The reply should consist of the entire listing, word for word.

#####

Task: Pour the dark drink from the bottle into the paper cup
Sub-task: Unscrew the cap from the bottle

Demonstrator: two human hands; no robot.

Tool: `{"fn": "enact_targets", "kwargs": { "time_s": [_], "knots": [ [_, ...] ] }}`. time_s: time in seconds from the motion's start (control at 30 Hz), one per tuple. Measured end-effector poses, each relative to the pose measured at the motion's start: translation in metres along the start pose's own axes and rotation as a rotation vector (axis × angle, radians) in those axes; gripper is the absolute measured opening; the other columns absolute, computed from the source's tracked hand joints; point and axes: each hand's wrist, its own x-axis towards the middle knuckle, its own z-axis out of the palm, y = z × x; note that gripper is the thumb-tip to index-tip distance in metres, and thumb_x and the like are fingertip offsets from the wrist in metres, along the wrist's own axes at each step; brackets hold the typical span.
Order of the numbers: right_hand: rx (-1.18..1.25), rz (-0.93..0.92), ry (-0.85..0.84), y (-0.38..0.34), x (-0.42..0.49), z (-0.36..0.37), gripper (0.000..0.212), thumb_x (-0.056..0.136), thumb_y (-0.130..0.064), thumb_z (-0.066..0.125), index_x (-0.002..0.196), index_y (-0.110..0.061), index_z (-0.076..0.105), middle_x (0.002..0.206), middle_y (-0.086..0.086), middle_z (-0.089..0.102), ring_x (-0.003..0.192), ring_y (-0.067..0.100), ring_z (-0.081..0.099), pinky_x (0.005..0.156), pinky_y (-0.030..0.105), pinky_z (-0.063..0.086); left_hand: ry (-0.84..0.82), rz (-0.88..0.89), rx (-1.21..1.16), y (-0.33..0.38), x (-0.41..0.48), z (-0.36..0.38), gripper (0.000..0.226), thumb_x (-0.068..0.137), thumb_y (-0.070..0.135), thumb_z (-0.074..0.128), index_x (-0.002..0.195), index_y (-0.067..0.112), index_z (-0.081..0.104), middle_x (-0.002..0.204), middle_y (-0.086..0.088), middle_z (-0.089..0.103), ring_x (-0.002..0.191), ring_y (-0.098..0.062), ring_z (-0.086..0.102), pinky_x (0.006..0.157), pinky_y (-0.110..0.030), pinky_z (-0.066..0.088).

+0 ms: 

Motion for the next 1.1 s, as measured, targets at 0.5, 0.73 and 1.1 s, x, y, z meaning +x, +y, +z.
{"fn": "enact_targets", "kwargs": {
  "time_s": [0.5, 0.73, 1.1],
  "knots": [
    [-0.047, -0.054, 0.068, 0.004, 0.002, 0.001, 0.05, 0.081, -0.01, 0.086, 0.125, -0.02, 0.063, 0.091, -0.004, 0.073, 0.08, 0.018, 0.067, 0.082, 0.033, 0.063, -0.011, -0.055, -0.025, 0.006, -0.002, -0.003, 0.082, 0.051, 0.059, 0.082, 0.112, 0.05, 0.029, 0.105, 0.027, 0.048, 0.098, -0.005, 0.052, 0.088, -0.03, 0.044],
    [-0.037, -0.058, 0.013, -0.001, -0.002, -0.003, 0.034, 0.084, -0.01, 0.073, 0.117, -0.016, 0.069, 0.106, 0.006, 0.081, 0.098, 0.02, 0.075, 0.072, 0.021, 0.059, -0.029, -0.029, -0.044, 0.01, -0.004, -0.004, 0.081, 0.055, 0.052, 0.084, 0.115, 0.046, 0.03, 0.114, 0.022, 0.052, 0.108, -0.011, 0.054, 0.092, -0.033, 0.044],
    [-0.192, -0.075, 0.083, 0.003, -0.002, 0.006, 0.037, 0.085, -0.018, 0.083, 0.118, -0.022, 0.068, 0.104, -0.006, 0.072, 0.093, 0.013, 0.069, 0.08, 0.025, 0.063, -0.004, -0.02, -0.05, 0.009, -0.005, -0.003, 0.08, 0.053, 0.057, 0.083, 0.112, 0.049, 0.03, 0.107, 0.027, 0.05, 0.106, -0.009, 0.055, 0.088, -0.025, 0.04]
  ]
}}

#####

Task solution:
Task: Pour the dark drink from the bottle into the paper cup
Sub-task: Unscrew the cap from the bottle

Demonstrator: two human hands; no robot.

Tool: `{"fn": "enact_targets", "kwargs": { "time_s": [_], "knots": [ [_, ...] ] }}`. time_s: time in seconds from the motion's start (control at 30 Hz), one per tuple. Measured end-effector poses, each relative to the pose measured at the motion's start: translation in metres along the start pose's own axes and rotation as a rotation vector (axis × angle, radians) in those axes; gripper is the absolute measured opening; the other columns absolute, computed from the source's tracked hand joints; point and axes: each hand's wrist, its own x-axis towards the middle knuckle, its own z-axis out of the palm, y = z × x; note that gripper is the thumb-tip to index-tip distance in metres, and thumb_x and the like are fingertip offsets from the wrist in metres, along the wrist's own axes at each step; brackets hold the typical span.
Order of the numbers: right_hand: rx (-1.18..1.25), rz (-0.93..0.92), ry (-0.85..0.84), y (-0.38..0.34), x (-0.42..0.49), z (-0.36..0.37), gripper (0.000..0.212), thumb_x (-0.056..0.136), thumb_y (-0.130..0.064), thumb_z (-0.066..0.125), index_x (-0.002..0.196), index_y (-0.110..0.061), index_z (-0.076..0.105), middle_x (0.002..0.206), middle_y (-0.086..0.086), middle_z (-0.089..0.102), ring_x (-0.003..0.192), ring_y (-0.067..0.100), ring_z (-0.081..0.099), pinky_x (0.005..0.156), pinky_y (-0.030..0.105), pinky_z (-0.063..0.086); left_hand: ry (-0.84..0.82), rz (-0.88..0.89), rx (-1.21..1.16), y (-0.33..0.38), x (-0.41..0.48), z (-0.36..0.38), gripper (0.000..0.226), thumb_x (-0.068..0.137), thumb_y (-0.070..0.135), thumb_z (-0.074..0.128), index_x (-0.002..0.195), index_y (-0.067..0.112), index_z (-0.081..0.104), middle_x (-0.002..0.204), middle_y (-0.086..0.088), middle_z (-0.089..0.103), ring_x (-0.002..0.191), ring_y (-0.098..0.062), ring_z (-0.086..0.102), pinky_x (0.006..0.157), pinky_y (-0.110..0.030), pinky_z (-0.066..0.088).

+0 ms: 

Motion for the next 1.1 s, as measured, targets at 0.5, 0.73 and 1.1 s, x, y, z meaning +x, +y, +z.
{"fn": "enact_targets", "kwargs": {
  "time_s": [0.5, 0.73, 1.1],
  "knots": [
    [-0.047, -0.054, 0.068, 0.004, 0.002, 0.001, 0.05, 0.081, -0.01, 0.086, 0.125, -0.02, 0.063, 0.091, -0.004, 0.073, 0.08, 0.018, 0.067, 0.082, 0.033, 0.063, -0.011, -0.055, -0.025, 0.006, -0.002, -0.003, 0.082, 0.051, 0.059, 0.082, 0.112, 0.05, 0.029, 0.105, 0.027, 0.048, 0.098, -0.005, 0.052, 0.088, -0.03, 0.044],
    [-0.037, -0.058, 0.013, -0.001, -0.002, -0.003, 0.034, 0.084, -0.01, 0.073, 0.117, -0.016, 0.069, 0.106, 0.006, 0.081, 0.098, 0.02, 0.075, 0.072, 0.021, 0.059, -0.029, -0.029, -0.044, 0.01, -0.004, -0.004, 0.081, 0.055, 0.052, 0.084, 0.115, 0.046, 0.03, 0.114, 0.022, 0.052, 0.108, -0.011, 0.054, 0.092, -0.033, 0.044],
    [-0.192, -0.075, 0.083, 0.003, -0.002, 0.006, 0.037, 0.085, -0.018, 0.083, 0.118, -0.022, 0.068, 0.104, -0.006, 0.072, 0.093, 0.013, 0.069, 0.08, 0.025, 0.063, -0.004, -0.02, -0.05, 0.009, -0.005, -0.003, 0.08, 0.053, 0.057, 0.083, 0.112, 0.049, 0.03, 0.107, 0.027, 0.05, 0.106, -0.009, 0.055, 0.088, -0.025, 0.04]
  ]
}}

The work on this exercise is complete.